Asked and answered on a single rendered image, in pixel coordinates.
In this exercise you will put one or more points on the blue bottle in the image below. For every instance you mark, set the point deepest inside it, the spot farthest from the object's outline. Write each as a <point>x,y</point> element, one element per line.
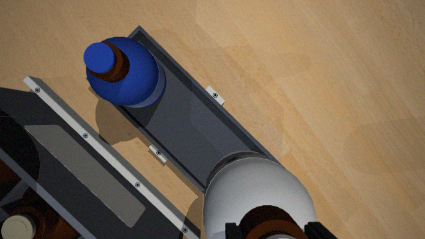
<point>122,71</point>

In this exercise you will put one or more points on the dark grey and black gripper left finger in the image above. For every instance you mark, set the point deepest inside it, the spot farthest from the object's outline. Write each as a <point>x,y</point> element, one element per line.
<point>232,231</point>

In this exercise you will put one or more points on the dark grey tray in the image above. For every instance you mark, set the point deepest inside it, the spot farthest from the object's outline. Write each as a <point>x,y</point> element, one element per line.
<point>187,124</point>

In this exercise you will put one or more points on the white bottle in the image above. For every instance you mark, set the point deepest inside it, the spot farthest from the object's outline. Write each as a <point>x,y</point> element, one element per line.
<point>255,192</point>

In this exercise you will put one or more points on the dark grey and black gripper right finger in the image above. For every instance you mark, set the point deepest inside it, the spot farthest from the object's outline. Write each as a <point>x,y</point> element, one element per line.
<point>315,230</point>

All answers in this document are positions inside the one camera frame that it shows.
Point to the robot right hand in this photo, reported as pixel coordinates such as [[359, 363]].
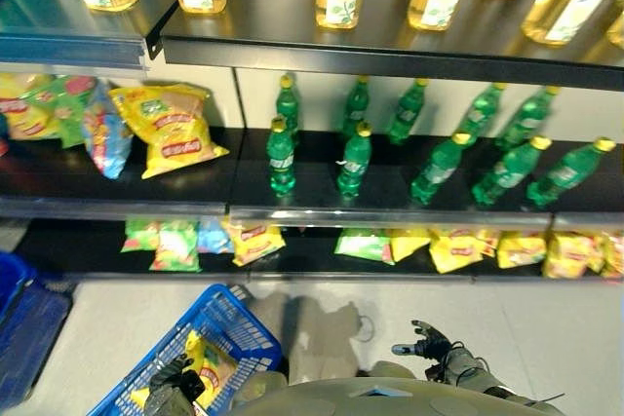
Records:
[[434, 345]]

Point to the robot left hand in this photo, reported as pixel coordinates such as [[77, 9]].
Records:
[[168, 377]]

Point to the blue plastic shopping basket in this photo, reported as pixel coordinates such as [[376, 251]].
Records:
[[29, 338], [234, 328]]

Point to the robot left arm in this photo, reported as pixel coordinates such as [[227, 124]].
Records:
[[168, 404]]

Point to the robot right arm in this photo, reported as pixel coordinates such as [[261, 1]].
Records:
[[482, 377]]

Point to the grey robot torso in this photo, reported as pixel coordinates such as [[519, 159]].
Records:
[[380, 399]]

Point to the green chips bag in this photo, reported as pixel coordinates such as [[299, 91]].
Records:
[[175, 248], [363, 245], [139, 236], [66, 104]]

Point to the black metal shelf board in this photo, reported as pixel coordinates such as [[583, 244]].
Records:
[[302, 260], [58, 31], [390, 214], [380, 46], [63, 182]]

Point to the blue chips bag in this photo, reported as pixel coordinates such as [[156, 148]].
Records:
[[214, 238], [105, 138]]

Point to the green soda bottle yellow cap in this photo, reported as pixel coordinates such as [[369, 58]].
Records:
[[355, 106], [508, 171], [407, 114], [354, 162], [480, 111], [287, 104], [565, 175], [281, 160], [435, 170], [525, 119]]

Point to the large yellow chips bag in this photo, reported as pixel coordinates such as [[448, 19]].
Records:
[[170, 128]]

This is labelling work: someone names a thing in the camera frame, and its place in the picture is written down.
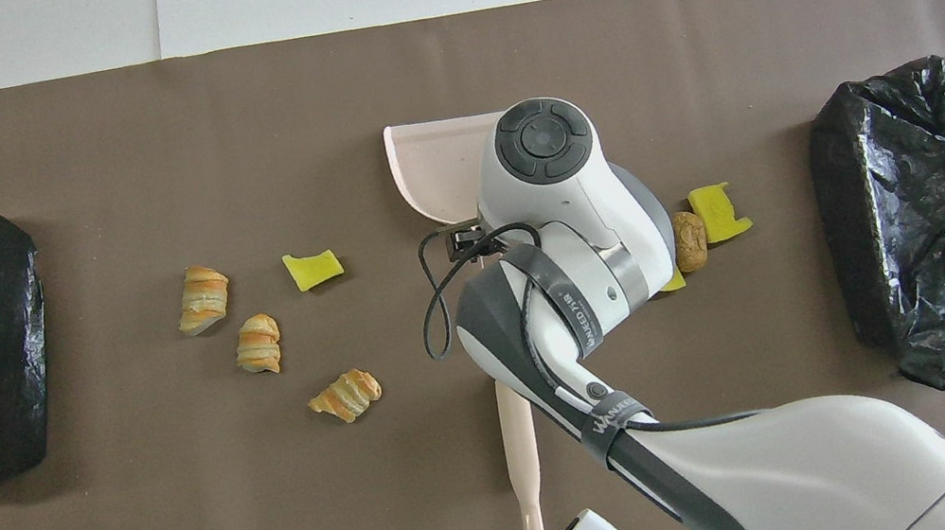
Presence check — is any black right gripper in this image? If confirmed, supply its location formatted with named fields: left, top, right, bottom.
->
left=439, top=217, right=493, bottom=267

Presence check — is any beige plastic dustpan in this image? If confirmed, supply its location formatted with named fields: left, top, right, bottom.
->
left=382, top=106, right=530, bottom=282

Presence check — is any beige handled black bristle brush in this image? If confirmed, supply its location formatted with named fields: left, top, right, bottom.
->
left=493, top=376, right=552, bottom=530

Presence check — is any yellow sponge green backing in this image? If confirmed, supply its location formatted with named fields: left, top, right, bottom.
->
left=281, top=245, right=348, bottom=296

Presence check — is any striped croissant piece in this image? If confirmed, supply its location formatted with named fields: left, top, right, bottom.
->
left=229, top=310, right=288, bottom=380
left=169, top=260, right=239, bottom=340
left=303, top=364, right=387, bottom=430

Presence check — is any notched yellow sponge piece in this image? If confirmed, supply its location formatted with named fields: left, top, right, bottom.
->
left=686, top=178, right=757, bottom=248

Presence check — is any brown paper table mat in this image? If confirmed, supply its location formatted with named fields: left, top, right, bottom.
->
left=0, top=0, right=945, bottom=530

- What to produce
Pull every line containing the word "sponge" out of the listing.

- Written response
Presence check — is any yellow sponge green backing in this image? If confirmed, supply its location formatted with named fields: left, top, right, bottom.
Presence check — is any notched yellow sponge piece in this image? If confirmed, supply its location formatted with named fields: left, top, right, bottom.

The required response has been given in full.